The selection owner will return a list of zero or more items of the type indicated by the property type. In general, the number of items in the list will correspond to the number of disjoint parts of the selection. Some targets (for example, side-effect targets) will be of length zero irrespective of the number of disjoint selection parts. In the case of fixed-size items, the requestor may determine the number of items by the property size. Selection property types are listed in the table below.
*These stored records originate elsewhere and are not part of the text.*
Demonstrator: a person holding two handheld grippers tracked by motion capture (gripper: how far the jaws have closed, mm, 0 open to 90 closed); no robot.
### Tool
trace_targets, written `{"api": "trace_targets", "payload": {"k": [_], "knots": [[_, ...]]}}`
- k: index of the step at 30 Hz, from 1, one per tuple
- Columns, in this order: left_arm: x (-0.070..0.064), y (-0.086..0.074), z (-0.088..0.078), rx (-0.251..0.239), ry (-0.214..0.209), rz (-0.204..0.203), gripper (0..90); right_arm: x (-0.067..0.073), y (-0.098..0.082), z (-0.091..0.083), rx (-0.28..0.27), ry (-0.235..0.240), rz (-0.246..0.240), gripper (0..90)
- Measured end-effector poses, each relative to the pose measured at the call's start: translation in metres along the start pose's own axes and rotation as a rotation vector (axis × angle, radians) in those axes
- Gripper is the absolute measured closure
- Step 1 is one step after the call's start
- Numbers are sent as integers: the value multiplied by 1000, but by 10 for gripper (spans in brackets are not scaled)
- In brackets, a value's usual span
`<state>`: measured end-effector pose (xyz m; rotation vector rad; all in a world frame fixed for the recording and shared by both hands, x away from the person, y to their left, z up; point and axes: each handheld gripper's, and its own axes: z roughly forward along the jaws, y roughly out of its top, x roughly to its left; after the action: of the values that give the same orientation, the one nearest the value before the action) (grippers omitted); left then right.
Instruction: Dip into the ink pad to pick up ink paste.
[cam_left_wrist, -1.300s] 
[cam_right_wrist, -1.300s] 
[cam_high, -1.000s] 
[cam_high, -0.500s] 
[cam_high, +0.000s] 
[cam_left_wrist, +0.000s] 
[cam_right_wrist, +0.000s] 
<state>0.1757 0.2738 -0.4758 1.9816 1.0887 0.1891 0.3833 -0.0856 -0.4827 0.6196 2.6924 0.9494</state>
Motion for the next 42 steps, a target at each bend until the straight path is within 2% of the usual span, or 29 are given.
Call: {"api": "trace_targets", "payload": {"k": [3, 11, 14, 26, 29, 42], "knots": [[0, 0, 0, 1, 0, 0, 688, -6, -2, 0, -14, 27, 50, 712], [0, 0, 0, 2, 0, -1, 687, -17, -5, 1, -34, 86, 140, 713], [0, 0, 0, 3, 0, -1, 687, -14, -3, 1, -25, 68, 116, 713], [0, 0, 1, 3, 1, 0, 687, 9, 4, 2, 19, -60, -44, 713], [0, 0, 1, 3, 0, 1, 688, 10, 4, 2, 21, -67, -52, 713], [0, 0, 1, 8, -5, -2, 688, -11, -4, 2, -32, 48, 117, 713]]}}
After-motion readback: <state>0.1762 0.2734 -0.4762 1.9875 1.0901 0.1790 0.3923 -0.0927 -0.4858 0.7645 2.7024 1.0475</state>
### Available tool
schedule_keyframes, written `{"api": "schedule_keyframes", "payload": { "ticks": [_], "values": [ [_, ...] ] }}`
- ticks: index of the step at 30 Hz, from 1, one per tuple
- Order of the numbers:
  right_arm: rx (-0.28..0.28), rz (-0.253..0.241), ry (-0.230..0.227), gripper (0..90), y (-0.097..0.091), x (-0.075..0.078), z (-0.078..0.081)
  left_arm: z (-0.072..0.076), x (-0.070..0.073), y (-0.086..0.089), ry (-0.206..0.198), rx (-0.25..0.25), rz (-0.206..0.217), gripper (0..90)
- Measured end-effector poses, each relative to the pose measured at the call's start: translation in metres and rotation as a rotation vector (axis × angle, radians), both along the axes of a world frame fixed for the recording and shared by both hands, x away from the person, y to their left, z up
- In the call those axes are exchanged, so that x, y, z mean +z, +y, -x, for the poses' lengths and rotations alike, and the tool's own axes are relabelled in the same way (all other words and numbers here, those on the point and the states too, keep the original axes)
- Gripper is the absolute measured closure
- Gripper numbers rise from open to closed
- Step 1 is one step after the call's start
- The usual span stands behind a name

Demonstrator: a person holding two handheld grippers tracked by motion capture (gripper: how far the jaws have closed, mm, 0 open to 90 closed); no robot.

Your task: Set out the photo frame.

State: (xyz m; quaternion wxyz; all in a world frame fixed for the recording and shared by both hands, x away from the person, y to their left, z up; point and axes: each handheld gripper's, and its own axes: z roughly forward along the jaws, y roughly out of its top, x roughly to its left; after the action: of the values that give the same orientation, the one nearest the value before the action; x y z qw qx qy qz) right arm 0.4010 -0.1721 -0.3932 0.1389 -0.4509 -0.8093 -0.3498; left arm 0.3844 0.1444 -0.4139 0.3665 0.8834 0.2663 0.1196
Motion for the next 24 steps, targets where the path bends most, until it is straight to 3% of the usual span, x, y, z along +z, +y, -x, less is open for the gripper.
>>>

For variable-length items such as text, the separators are also listed.
Type Atom | Format | Separator |
---|---|---|
APPLE_PICT | 8 | Self-sizing |
ATOM | 32 | Fixed-size |
ATOM_PAIR | 32 | Fixed-size |
BITMAP | 32 | Fixed-size |
C_STRING | 8 | Zero |
COLORMAP | 32 | Fixed-size |
COMPOUND_TEXT | 8 | Zero |
DRAWABLE | 32 | Fixed-size |
INCR | 32 | Fixed-size |
INTEGER | 32 | Fixed-size |
PIXEL | 32 | Fixed-size |
PIXMAP | 32 | Fixed-size |
SPAN | 32 | Fixed-size |
STRING | 8 | Zero |
WINDOW | 32 | Fixed-size |
It is expected that this table will grow over time.
The atom TEXT is a polymorphic target. Requesting conversion into TEXT will convert into whatever encoding is convenient for the owner. The encoding chosen will be indicated by the type of the property returned. TEXT is not defined as a type; it will never be the returned type from a selection conversion request.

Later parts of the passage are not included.